Ela também acredita, com base na experiência que viveu recentemente, que o tempo é um componente decisivo para uma substituição bem amarrada. “É preciso planejar esse movimento, com um prazo suficiente para identificar o candidato e permitir que a liderança o prepare para o cargo”, diz Galli, que desde que foi promovida lidera uma nova expansão fabril no país, parte de um investimento de R$ 150 milhões, considerado o maior da companhia americana no Brasil, nos últimos dez anos.
Na gigante de produtos químicos Dow, o argentino Javier Constante, presidente da marca na América Latina e Brasil, também passou por desafio semelhante. Em 2019, ocupou o lugar do hoje investidor Fabian Gil, que se aposentou após 27 anos de companhia, sendo três na presidência.

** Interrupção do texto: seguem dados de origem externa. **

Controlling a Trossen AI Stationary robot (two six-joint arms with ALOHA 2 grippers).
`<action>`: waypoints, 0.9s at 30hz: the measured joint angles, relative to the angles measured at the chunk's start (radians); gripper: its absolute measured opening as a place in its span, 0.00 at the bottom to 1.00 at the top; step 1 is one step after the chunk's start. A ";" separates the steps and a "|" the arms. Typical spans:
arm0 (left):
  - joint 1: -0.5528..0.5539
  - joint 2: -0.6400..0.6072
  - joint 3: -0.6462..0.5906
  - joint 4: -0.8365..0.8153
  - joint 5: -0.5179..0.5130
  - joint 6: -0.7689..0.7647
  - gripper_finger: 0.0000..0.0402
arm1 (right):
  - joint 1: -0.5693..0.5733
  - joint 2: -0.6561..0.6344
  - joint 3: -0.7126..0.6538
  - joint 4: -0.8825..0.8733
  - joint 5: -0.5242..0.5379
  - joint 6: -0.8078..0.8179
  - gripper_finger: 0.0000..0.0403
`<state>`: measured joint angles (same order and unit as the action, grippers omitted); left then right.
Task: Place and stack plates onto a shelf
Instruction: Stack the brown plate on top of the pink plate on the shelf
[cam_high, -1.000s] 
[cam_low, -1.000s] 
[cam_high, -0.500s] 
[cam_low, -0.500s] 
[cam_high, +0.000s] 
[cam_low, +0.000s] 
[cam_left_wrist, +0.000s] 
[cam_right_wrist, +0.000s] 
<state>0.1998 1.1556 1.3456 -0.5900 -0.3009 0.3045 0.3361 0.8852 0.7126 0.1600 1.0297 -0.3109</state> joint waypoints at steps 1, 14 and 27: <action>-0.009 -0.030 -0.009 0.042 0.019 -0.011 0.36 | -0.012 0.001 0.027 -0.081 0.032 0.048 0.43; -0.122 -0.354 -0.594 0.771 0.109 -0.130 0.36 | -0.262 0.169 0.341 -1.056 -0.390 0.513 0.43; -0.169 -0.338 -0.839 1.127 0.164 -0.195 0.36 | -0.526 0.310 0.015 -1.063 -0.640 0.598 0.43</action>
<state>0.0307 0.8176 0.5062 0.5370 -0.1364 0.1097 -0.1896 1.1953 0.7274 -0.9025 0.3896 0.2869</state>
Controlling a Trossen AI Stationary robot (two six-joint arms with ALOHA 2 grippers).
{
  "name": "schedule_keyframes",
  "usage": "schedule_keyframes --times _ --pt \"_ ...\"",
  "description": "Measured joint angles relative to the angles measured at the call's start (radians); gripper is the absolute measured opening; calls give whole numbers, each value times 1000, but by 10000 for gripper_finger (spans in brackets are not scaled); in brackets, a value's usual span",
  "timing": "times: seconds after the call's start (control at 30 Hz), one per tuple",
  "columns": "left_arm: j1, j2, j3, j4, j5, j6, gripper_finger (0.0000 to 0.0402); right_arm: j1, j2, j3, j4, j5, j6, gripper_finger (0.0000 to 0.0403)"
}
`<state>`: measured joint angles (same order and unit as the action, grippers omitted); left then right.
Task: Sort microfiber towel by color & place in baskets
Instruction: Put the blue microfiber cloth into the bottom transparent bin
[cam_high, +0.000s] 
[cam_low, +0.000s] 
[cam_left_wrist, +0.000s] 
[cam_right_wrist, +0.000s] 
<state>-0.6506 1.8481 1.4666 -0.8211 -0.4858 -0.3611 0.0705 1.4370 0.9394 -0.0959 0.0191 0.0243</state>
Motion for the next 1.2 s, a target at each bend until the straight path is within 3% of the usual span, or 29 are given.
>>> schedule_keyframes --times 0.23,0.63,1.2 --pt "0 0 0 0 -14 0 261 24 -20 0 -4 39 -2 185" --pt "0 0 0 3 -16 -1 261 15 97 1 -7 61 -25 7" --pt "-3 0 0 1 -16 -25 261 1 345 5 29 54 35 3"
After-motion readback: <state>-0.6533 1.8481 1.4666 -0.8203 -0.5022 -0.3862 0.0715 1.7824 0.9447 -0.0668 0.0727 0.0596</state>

“Foi uma transição relativamente breve”, minimiza Constante, que era vice-presidente comercial para embalagens e plásticos especiais na Europa, Oriente Médio e África, baseado na Suíça. “Além dos compromissos relacionados à posição, tive de realizar a passagem de cargo para o colega que ia me substituir.”
Constante diz acreditar que, mais relevante do que o rito da sucessão, é fazer que a organização siga funcionando normalmente durante a “recarga” do posto máximo. “O período envolve toda uma cadeia de transição, com alguma complexidade, porque muitos dos movimentos [executivos] acontecem em sequência”, diz o gestor, que ocupou posições de liderança na França, Itália e Espanha.

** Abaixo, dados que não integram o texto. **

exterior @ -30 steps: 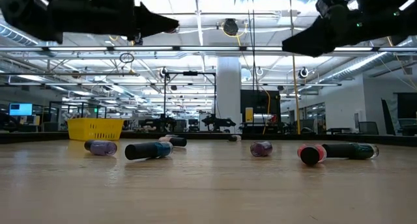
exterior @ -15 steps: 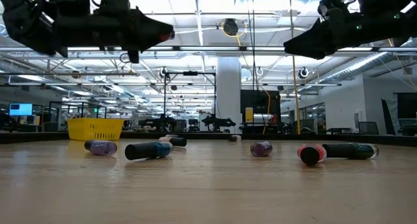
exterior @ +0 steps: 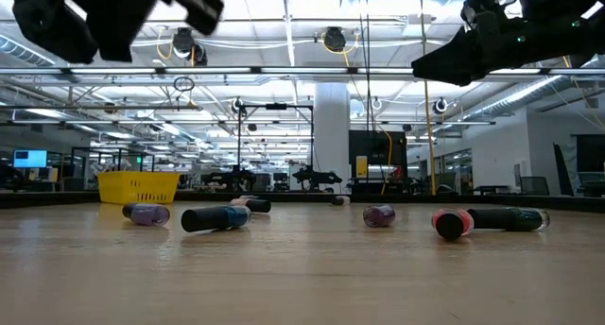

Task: Pick & Place Nail Polish
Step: Put the red nail polish into the yellow bin

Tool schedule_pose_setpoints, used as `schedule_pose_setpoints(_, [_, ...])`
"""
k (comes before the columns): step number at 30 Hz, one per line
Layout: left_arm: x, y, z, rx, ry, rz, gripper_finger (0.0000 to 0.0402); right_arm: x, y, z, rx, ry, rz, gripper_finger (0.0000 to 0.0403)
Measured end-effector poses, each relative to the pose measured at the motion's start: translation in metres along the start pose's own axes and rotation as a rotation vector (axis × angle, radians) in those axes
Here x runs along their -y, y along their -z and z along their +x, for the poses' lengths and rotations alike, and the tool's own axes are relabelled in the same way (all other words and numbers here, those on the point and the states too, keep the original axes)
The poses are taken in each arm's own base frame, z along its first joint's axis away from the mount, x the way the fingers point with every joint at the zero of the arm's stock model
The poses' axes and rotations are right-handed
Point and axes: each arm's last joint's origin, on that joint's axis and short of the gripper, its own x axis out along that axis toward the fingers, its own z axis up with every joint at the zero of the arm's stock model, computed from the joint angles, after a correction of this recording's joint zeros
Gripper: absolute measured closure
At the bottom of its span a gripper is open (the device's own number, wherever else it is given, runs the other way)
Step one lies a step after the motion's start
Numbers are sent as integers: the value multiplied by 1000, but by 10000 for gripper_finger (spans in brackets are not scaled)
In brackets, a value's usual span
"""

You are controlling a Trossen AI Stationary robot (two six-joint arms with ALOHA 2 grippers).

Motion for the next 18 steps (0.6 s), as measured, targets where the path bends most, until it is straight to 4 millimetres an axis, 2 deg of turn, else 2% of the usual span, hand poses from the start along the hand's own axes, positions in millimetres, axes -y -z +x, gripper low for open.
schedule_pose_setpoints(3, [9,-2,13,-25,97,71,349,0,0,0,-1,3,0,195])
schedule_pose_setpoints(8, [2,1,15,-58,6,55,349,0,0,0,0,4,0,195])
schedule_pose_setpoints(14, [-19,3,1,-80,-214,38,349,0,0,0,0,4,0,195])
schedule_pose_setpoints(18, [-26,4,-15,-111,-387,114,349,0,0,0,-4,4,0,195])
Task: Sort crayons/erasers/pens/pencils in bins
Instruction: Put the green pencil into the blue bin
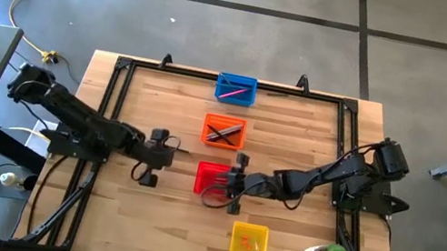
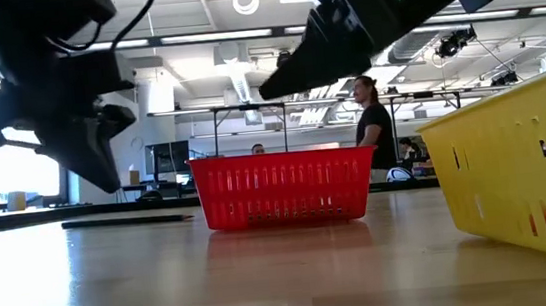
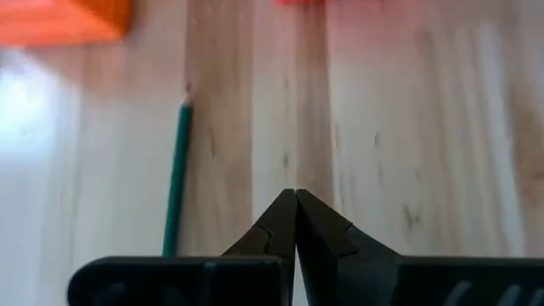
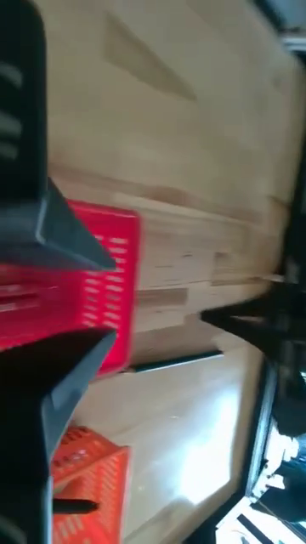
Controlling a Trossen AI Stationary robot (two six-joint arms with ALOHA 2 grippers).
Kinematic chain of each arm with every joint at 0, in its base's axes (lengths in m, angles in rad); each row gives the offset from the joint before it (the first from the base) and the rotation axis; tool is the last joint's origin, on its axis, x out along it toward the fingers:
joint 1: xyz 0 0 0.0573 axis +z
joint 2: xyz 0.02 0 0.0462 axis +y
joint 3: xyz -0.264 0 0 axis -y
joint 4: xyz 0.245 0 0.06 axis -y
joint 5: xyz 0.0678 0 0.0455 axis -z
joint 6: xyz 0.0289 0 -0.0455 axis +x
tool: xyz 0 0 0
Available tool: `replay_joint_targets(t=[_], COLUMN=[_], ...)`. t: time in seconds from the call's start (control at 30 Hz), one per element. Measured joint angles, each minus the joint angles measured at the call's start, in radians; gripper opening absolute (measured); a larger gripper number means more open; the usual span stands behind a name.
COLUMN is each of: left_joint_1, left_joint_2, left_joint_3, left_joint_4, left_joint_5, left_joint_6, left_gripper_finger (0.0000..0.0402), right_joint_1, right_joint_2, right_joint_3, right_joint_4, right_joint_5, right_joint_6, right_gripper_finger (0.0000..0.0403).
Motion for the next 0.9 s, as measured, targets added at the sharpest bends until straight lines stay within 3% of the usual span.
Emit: replay_joint_targets(t=[0.17,0.3,0.4,0.6,0.9], left_joint_1=[0.109,0.194,0.258,0.355,0.447], left_joint_2=[0.001,0.002,0.001,0.006,0.053], left_joint_3=[0.000,0.000,0.000,0.001,0.001], left_joint_4=[0.025,-0.073,-0.165,-0.156,-0.156], left_joint_5=[0.014,0.027,0.028,0.078,0.121], left_joint_6=[0.123,0.144,0.145,0.179,0.199], left_gripper_finger=[0.0008,0.0035,0.0064,0.0116,0.0109], right_joint_1=[0.017,0.037,0.050,0.064,0.065], right_joint_2=[-0.012,-0.024,-0.039,-0.053,-0.053], right_joint_3=[-0.001,-0.001,-0.001,-0.002,-0.002], right_joint_4=[-0.042,-0.072,-0.094,-0.095,-0.099], right_joint_5=[-0.020,-0.051,-0.055,-0.054,-0.056], right_joint_6=[-0.027,-0.056,-0.062,-0.079,-0.079], right_gripper_finger=[0.0041,0.0005,0.0011,0.0016,0.0016])
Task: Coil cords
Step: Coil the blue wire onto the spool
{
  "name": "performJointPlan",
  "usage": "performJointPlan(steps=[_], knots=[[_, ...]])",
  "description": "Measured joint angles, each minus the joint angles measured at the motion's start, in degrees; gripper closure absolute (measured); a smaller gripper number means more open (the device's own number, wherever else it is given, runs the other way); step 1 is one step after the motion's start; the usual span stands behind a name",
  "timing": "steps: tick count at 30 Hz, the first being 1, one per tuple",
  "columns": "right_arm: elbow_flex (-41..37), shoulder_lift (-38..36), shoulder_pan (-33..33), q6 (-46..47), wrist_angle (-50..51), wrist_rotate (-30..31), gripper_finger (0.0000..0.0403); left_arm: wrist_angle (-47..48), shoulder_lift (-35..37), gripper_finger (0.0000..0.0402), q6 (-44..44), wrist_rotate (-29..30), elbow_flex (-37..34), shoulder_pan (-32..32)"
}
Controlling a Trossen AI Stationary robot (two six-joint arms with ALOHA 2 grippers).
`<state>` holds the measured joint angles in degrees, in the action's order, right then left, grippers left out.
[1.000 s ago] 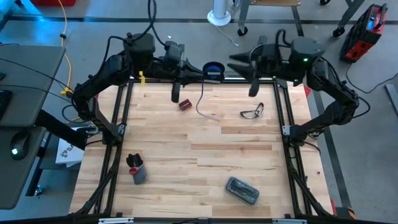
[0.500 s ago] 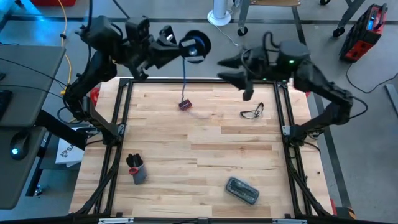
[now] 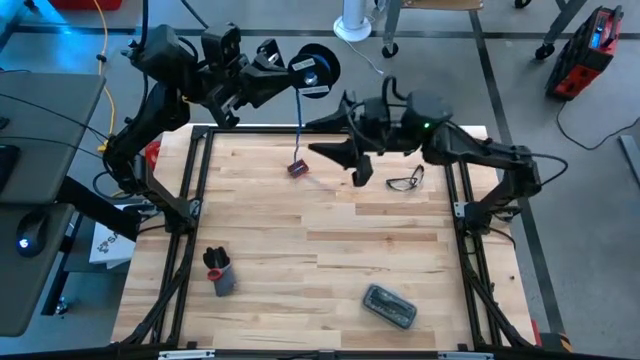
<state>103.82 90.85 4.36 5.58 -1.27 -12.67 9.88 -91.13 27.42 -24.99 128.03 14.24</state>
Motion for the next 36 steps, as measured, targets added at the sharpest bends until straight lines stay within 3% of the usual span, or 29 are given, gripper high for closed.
performJointPlan(steps=[10, 19, 36], knots=[[0.0, 3.8, -1.7, -1.3, -4.1, 10.1, 0.0199, -0.4, 0.0, 0.0401, 0.9, -0.2, 0.0, 0.0], [0.0, 4.1, -2.5, -3.3, -4.1, 13.9, 0.0199, -0.6, 0.0, 0.0401, 0.9, -1.5, 0.0, 0.0], [0.0, 4.2, -3.4, -4.1, -3.6, 9.2, 0.0231, -0.7, 0.0, 0.0401, 0.5, -1.5, 0.0, 0.0]])
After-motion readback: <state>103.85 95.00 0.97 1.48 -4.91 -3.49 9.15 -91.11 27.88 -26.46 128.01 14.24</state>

No caso dele, o passe foi ainda mais desafiador porque, com poucos meses de crachá novo, viu o mundo entrar no período pandêmico. “Precisei construir todos os relacionamentos [profissionais] de forma virtual”, afirma ele, que hoje despacha em São Paulo.

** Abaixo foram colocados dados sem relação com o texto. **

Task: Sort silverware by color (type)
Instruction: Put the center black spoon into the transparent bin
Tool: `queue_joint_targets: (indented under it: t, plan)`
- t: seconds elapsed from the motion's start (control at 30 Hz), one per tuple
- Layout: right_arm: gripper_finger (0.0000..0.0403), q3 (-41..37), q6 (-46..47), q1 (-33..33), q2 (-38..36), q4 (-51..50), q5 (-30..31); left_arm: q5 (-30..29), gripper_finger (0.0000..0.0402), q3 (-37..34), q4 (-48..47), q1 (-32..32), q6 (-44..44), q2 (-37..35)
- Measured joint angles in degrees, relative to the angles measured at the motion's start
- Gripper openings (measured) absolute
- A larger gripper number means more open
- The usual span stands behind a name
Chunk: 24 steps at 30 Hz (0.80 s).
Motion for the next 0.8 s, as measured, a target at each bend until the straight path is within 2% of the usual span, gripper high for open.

Corporações que precisam fazer alterações estratégicas podem ter experiências “mais leves” se tiverem unidades bem estruturadas ou dinâmicas de trabalho claras, defende o presidente da Dow. Na prática, é como se a empresa “andasse sozinha” durante a reposição gerencial. O novo gestor vai imprimir muito mais do seu estilo de direção, enquanto as áreas operacionais continuarão atuando, durante o intercâmbio de lideranças, explica. “A sucessão não termina quando o novo CEO assume”, alerta Leão, da Russell Reynolds. “É fundamental que exista um plano de transição para que o executivo receba apoio no primeiro ano de gestão, a fim de reduzir riscos de insucesso e maximizar resultados.” No roteiro da HBO, por exemplo – sem dar spoilers – tudo indica que o escolhido vai precisar de muito mais que 12 meses de aconselhamento corporativo.